Robert Kubica w tym roku na Grand Prix Węgier może czuć się niemal jak w domu. Powrót Polaka do regularnych startów w Formule 1 sprawił, że w niedzielę na Hungaroringu pojawić się miało nawet ponad 50 tys. fanów.
Kibice nie dali o sobie zapomnieć podczas specjalnej parady kierowców, która odbywa się kilkadziesiąt minut przed wyścigiem. Gdy specjalna platforma przemieszczała się przez kolejne zakręty, z trybun dało się słyszeć gromkie "Robert Kubica".
Czytaj także: Zachwyty nad Georgem Russellem
- To coś niesamowitego. Mnóstwo fanów tutaj przyjechało. Węgry są blisko Polski, a tegoroczny wyścig jest szczególny - powiedział Kubica, po czym skierował do kibiców słowa w ojczystym języku.

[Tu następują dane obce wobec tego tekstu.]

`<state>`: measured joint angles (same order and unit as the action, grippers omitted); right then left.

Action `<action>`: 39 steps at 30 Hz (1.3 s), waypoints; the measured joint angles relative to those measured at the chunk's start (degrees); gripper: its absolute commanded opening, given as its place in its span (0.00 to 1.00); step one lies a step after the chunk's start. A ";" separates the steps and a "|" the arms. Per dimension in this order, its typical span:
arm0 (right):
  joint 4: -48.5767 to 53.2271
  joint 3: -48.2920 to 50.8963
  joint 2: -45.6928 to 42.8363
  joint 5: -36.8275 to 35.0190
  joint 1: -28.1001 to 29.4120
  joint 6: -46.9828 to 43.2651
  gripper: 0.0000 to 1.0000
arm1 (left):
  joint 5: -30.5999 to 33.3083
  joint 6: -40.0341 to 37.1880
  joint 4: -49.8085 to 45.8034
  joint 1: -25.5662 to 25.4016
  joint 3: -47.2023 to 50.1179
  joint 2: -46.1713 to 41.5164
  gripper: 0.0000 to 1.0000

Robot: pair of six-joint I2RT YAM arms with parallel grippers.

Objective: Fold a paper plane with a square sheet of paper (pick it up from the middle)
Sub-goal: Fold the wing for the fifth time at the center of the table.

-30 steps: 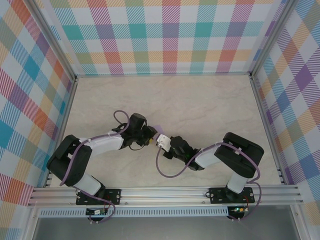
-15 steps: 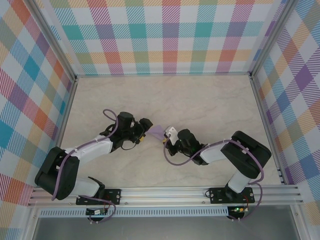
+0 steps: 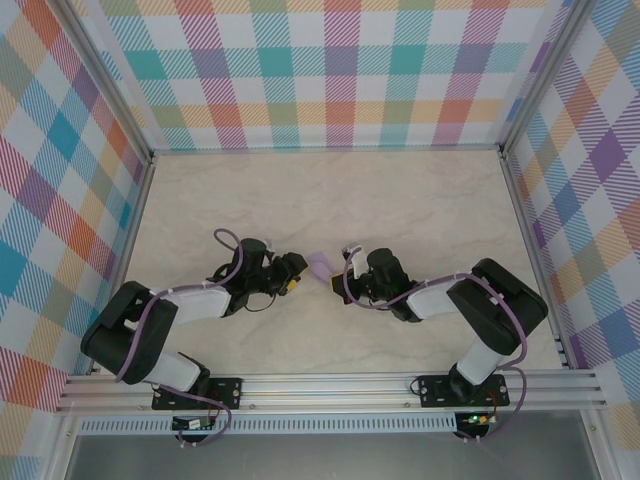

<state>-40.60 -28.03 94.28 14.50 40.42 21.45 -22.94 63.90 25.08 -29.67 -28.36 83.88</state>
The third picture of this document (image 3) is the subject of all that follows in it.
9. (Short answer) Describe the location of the purple paper sheet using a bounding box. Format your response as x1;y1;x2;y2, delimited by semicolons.
308;251;335;287

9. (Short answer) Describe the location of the grey metal shelf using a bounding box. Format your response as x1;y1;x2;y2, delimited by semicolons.
64;432;601;480

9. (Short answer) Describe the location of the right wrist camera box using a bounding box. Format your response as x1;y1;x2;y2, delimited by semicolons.
343;244;367;279

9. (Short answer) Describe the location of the long aluminium mounting rail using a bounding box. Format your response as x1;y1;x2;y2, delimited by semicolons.
54;369;609;415

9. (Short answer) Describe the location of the thin table end rail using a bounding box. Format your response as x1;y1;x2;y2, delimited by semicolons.
152;143;504;154

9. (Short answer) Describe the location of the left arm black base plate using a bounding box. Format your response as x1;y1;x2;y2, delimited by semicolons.
151;377;245;412

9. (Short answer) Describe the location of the slotted grey cable duct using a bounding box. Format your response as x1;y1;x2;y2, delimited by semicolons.
78;412;459;435

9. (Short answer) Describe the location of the aluminium table side rail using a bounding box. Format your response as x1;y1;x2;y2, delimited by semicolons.
87;152;159;376
499;147;574;371

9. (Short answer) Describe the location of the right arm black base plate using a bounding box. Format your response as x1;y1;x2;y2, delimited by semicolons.
418;374;511;409

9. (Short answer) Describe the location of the aluminium frame post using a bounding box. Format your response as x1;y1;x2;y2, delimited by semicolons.
52;0;156;166
497;0;601;161

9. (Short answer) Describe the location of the aluminium frame leg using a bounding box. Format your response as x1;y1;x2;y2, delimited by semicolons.
579;409;610;480
43;413;81;480

- Dziękuję bardzo wszystkim za doping. Miłej niedzieli - dodał Kubica.
Czytaj także: Kubica dostrzega pozytywy w wyniku Russella
Gdy Kubica skończył swą wypowiedź, realizator transmisji postanowił przez kilkadziesiąt sekund prezentować trybuny, by pokazać na jakie wsparcie może liczyć kierowca Williamsa.
Dla Kubicy to pierwszy występ w Grand Prix Węgier od 2010 roku.